Satu saja. Jangan pernah menyebut Kakek 'pikun' di depan Nenek, karena beliau pasti akan segera marah besar. Siapapun itu yang mengatakannya.
"Kakek tidak pikun. Kakek hanya amnesia.."
Kami sudah hapal mati itu, dan mulai mengamini dalam hati. Kakek hanya amnesia, begitu yang Nenek yakini. Begitu pula yang mulai kami sekeluarga yakini, meski Kakek tidak lagi lupa hal-hal sepele. Malah sekarang terkesan ling lung dan mulai susah diajak bicara. Hingga pagi itu, sebuah ledakan dari dapur rumah yang menampakkan Kakek dan kompor yang dilalap api mengubah semuanya. Menyadarkan kami bahwa Kakek bukan sekedar amnesia. Lebih dari itu.

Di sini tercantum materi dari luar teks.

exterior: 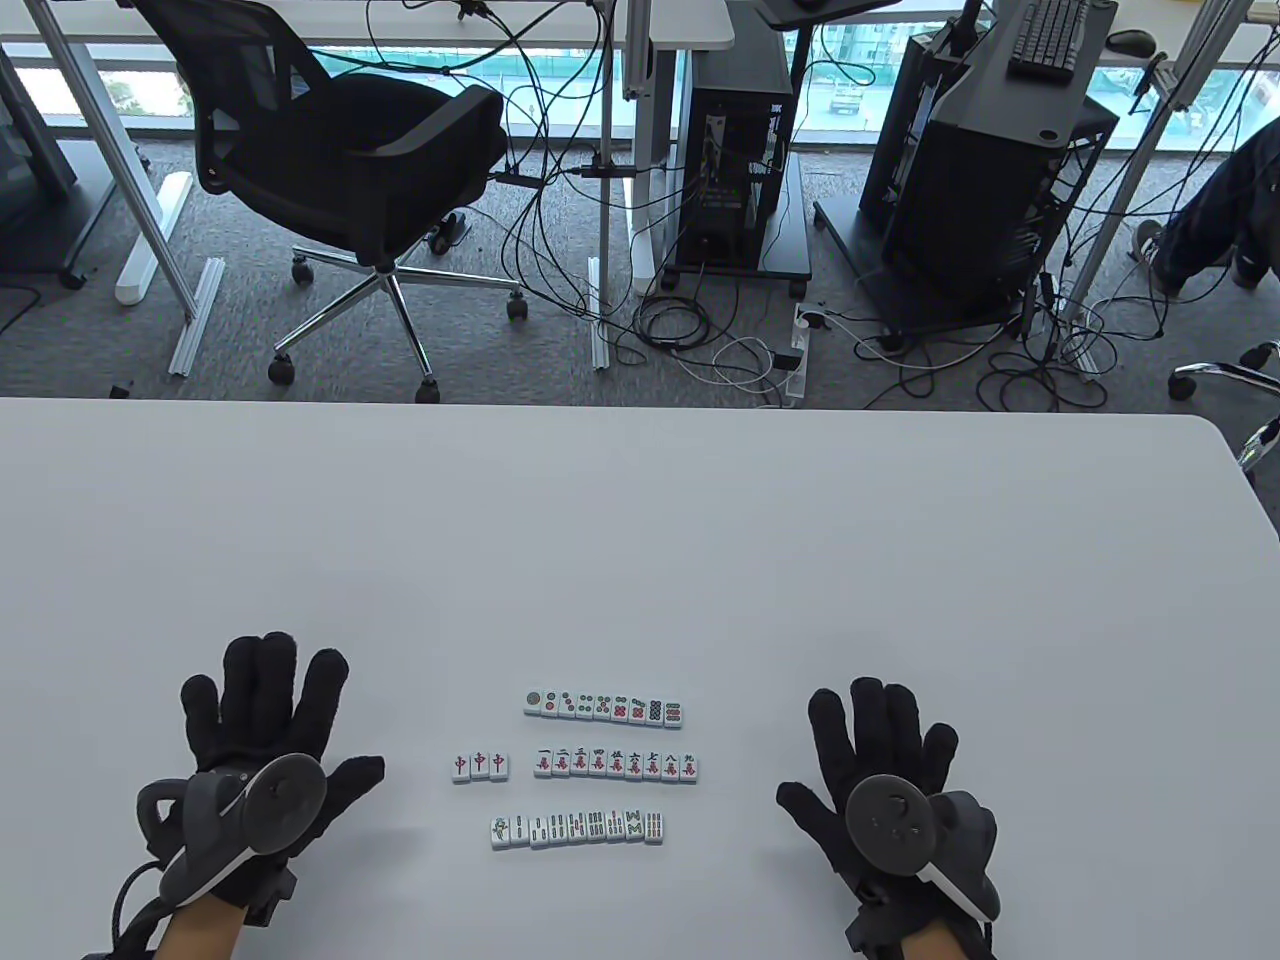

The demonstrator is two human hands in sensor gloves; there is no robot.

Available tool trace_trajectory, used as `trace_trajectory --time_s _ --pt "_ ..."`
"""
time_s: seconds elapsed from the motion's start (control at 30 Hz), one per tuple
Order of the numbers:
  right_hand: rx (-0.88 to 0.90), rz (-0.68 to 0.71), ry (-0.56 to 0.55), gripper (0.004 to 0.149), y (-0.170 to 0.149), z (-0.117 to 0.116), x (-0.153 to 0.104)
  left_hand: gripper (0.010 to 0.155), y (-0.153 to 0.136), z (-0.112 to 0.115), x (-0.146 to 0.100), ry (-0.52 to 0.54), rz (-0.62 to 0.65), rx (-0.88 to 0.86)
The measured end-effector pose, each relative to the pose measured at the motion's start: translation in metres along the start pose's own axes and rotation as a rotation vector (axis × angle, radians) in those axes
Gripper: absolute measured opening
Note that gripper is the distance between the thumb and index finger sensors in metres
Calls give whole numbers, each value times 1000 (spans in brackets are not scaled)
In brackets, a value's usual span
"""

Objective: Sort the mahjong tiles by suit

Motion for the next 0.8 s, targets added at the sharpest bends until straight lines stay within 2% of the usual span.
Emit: trace_trajectory --time_s 0.8 --pt "-13 18 27 82 4 -5 1 95 -2 -2 -4 -21 -9 -15"
Point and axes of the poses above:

"Aku lupa caranya menggoreng telur ..."
Itu kalimat pertama yang diucap Kakek setelah terdiam cukup lama. Sementara Nenek masih tekun membalut tangan Kakek yang terhias luka bakar. Kami sadar, Kakek mengalami demensia. Ini bukan hal yang WAH memang, bagaimanapun ini hal wajar dialami orang tua. Tapi inilah kuncinya. Mengapa Nenek selalu bertahan dalam prasangkanya dengan alibi amnesia meski beliau telah tahu lama.
Nenek menolak meyakini bahwa Kakek sudah tidak muda lagi. Nenek menolak tahu bahwa masa aktif Kakek di dunia ini akan segera habis. Kakek adalah pria terpenting dalam hidup beliau.
"Kakek punya amnesia baru ..." serak, tawa Nenek mencoba kembali menipu perasaannya. Nenek rela dilupakan, tapi Nenek tidak rela ditinggalkan.